**COLLECTED MATERIAL**
====
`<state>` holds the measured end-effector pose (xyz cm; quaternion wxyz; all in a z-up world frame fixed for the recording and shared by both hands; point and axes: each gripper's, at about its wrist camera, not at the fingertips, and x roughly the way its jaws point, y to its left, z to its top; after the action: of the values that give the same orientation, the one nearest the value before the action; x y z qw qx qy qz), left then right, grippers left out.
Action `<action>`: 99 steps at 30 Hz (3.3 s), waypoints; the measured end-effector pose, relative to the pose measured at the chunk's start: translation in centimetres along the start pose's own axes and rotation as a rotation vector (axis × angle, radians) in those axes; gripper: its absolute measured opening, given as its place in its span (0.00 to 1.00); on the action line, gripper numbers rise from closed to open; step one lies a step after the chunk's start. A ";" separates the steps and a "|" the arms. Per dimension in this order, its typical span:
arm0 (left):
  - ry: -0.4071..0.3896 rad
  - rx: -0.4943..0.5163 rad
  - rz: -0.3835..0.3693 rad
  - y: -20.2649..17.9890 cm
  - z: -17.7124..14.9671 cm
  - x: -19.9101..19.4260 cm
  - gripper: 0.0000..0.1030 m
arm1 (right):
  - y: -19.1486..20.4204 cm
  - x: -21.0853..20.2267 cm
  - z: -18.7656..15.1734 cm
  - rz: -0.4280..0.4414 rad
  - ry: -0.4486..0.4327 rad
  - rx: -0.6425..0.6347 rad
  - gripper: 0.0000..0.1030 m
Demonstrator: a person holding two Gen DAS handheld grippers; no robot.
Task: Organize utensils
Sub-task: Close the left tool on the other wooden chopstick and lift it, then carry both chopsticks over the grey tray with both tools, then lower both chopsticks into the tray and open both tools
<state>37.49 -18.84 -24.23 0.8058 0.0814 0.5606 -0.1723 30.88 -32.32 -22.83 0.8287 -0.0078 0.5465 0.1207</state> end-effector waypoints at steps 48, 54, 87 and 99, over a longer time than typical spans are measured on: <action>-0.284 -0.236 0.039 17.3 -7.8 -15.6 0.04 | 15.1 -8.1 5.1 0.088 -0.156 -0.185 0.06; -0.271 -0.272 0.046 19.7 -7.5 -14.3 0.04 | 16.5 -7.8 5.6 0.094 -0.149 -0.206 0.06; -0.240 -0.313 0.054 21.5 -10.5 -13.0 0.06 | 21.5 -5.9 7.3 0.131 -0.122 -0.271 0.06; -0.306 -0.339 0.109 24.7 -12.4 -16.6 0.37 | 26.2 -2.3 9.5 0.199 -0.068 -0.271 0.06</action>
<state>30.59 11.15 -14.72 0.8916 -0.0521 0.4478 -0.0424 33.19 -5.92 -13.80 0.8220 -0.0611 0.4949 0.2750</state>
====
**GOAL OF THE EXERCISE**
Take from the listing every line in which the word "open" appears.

**SOLUTION TO THE EXERCISE**
Action `<action>`: 99 steps at 30 Hz (3.3 s), waypoints; the measured end-effector pose, relative to the pose measured at the chunk's start: translation in centimetres along the start pose's own axes and rotation as a rotation vector (axis × angle, radians) in those axes; gripper: its absolute measured opening, given as its place in its span (0.00 to 1.00); on the action line, gripper numbers rise from closed to open; step one lies a step after the chunk's start. A ";" separates the steps and a "|" the arms. Per dimension in this order, its typical span:
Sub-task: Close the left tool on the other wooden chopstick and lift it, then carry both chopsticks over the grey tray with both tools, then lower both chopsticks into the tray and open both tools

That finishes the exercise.